On 26th June, 2012, it appears that the Rights Commissioner Service wrote to both SIPTU and ESA indicating that the investigation of Ms Stewart's complaint would be heard at 10 a.m. on 2nd August, 2012, at a stated venue. On 2nd August, 2012, Ms Stewart turned up for the hearing, presumably with her SIPTU representative. However, no-one turned up for the other side. This, the court was advised by counsel for Ms Stewart at hearing, is not un-typical, though off-hand it would seem a little un-typical for professional consultants not to appear for a client at a hearing. Be that as it may, however, on 2nd August, 2012, the Rights Commissioner satisfied himself that the standard notification letter had been sent to ESA and had not been returned by the postal authorities. Having so satisfied himself, the Rights Commissioner then proceeded to hear Ms Stewart's complaint. It was suggested before this Court that rather than just relying on the “paper trail” before him, the Rights Commissioner could and should have rung ESA to ask if they had got the letter of 26th June and enquired whether they were coming. There was and is no obligation of any nature on a Rights Commissioner so to do. The Rights Commissioner was fully entitled to have regard to the paper record, and he was fully entitled to proceed to hearing having satisfied himself, from the paper record, that a suitable letter of notification had been sent to ESA and not returned by the postal authorities.

iv. After the Rights Commissioner's Hearing.

9

After the hearing of 2nd August, 2012, there appear to have been continuing efforts by SIPTU to contact ESA, who proved strangely uncontactable. Eventually, on 15th August, 2012, a SIPTU official wrote the following letter to the Rights Commissioner under a heading that stated the relevant case number:

‘Dear Mr Walsh

Further to the above hearing where neither the employer, nor their Representative showed at the hearing.

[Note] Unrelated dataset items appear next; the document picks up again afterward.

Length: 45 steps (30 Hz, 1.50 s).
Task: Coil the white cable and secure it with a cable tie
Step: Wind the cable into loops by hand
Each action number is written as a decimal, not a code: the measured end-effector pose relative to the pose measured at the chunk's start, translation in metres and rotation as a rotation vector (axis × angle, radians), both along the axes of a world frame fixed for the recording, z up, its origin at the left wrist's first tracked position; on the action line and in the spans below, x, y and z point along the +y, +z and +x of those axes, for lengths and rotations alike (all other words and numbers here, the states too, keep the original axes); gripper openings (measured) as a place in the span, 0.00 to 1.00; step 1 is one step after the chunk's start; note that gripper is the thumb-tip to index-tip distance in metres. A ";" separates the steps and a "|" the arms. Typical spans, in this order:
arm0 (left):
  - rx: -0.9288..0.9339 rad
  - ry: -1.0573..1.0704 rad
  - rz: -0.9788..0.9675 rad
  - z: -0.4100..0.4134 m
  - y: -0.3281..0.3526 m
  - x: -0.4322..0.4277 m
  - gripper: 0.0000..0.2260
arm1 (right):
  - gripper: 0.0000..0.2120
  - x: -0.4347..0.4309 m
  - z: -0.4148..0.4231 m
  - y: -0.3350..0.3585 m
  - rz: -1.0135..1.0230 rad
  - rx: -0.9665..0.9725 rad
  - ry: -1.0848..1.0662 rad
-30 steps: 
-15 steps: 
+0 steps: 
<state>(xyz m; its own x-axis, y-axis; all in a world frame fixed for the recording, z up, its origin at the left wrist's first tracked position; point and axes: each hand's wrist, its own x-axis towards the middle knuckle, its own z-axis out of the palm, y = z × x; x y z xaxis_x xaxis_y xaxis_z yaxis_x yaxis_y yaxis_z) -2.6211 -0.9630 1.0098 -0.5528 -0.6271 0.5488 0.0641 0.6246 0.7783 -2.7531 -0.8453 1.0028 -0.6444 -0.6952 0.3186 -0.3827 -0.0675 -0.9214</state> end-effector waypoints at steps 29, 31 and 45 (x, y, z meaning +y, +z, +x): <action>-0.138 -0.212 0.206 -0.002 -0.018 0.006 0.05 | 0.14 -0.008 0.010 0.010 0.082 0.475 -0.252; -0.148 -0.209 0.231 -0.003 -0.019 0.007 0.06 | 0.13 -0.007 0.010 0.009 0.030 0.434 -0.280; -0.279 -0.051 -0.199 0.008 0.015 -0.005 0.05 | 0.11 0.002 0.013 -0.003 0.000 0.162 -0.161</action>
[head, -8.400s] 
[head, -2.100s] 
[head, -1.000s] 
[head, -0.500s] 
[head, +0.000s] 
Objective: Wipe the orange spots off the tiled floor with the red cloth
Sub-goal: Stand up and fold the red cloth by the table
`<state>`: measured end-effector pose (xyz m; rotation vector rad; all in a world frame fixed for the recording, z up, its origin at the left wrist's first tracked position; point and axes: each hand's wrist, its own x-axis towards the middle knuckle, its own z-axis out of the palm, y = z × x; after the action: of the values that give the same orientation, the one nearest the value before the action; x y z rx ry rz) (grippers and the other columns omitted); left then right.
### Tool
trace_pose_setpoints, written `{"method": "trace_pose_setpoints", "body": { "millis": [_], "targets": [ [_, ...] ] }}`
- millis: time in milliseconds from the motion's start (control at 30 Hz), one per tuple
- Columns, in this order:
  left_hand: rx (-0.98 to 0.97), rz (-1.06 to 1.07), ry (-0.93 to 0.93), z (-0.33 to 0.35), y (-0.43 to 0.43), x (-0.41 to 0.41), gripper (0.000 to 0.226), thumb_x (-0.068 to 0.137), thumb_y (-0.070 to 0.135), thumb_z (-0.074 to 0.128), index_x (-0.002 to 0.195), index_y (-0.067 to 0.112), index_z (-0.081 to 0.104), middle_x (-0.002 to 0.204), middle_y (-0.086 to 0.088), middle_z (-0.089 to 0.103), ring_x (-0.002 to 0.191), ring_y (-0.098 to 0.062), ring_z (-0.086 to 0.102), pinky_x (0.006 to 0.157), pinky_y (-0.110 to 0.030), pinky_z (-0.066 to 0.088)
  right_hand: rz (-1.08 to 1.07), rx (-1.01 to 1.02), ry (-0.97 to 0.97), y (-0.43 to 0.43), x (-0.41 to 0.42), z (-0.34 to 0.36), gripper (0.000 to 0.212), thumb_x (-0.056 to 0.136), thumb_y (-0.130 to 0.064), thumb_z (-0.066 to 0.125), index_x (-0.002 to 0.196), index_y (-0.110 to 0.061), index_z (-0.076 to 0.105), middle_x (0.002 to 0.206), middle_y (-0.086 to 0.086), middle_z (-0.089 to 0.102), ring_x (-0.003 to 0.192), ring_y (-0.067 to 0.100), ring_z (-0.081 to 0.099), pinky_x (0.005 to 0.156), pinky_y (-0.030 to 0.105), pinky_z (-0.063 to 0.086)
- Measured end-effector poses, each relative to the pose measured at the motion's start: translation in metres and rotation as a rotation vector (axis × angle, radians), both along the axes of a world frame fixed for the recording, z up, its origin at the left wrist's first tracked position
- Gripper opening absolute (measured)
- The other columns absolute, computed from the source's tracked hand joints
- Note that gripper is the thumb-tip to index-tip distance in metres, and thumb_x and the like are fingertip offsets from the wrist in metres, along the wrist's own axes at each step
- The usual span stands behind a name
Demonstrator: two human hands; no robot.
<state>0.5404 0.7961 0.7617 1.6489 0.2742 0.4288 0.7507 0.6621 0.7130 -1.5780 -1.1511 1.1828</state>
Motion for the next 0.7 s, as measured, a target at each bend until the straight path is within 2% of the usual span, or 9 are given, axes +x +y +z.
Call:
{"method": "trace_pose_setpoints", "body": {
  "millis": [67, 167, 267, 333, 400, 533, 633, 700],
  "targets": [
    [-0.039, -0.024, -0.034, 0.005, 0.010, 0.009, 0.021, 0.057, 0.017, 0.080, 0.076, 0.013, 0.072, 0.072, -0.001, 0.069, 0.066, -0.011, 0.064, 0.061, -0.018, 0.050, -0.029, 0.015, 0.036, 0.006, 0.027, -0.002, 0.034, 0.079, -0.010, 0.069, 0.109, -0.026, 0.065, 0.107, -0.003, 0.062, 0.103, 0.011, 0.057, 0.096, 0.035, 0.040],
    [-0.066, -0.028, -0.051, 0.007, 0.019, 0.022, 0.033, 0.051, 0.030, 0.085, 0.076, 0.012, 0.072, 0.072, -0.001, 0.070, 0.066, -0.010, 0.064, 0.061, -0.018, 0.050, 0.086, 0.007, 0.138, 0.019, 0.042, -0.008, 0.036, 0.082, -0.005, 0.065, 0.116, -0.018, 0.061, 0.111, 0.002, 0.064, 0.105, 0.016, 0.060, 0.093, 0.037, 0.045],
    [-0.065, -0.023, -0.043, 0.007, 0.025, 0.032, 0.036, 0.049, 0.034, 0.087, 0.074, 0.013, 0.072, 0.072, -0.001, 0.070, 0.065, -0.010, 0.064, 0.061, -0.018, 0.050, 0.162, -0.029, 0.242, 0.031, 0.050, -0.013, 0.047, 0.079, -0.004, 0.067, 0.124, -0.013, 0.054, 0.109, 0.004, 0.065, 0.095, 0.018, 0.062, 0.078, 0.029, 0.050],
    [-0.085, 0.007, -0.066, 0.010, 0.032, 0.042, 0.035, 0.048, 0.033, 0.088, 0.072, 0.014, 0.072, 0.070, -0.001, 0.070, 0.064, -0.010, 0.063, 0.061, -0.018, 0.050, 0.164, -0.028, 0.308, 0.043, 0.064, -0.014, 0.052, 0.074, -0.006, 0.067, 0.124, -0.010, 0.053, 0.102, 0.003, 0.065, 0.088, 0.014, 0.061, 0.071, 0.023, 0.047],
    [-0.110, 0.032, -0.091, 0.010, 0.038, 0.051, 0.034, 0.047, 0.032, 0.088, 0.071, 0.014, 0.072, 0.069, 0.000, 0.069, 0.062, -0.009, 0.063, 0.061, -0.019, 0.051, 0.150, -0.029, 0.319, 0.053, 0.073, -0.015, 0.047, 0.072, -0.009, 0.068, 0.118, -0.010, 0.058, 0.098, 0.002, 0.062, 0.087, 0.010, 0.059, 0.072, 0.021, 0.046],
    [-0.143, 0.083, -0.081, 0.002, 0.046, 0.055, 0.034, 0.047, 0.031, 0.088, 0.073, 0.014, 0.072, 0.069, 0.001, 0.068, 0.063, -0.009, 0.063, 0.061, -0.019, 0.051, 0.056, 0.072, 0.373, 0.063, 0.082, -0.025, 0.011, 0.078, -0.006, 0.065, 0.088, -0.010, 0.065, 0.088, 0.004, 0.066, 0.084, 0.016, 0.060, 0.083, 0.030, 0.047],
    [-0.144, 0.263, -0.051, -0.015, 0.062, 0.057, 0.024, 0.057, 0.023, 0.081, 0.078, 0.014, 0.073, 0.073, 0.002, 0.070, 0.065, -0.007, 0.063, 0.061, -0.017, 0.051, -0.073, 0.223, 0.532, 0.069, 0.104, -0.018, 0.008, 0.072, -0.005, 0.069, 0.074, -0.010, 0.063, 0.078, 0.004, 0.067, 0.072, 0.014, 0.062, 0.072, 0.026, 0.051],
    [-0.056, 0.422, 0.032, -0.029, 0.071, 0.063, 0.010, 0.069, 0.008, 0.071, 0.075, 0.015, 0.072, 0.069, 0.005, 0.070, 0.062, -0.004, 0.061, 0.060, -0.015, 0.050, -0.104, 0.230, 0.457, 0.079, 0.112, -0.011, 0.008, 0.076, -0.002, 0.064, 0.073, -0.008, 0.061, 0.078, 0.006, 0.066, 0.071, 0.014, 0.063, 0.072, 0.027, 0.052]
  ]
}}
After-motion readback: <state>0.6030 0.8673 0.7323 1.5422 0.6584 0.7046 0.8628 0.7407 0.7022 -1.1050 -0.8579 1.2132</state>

I have tried on several occasions to contact the Company Representatives ESA Consultants and have repeatedly got no answer from their telephone number [number stated] being told number not in use.

I would appreciate if you would issue your recommendation on this matter. The Company is Capital Food Emporium Limited T/A Clodagh McKenna Restaurants. The [affected SIPTU] member's name is Ms Maureen Stewart.

Thanking you…’

10

On 6th September, 2012, the Rights Commissioner issued his recommendation. This notes at the outset that ‘ The Rights Commissioner Service of the Labour Relation Commission advised the employer of the date...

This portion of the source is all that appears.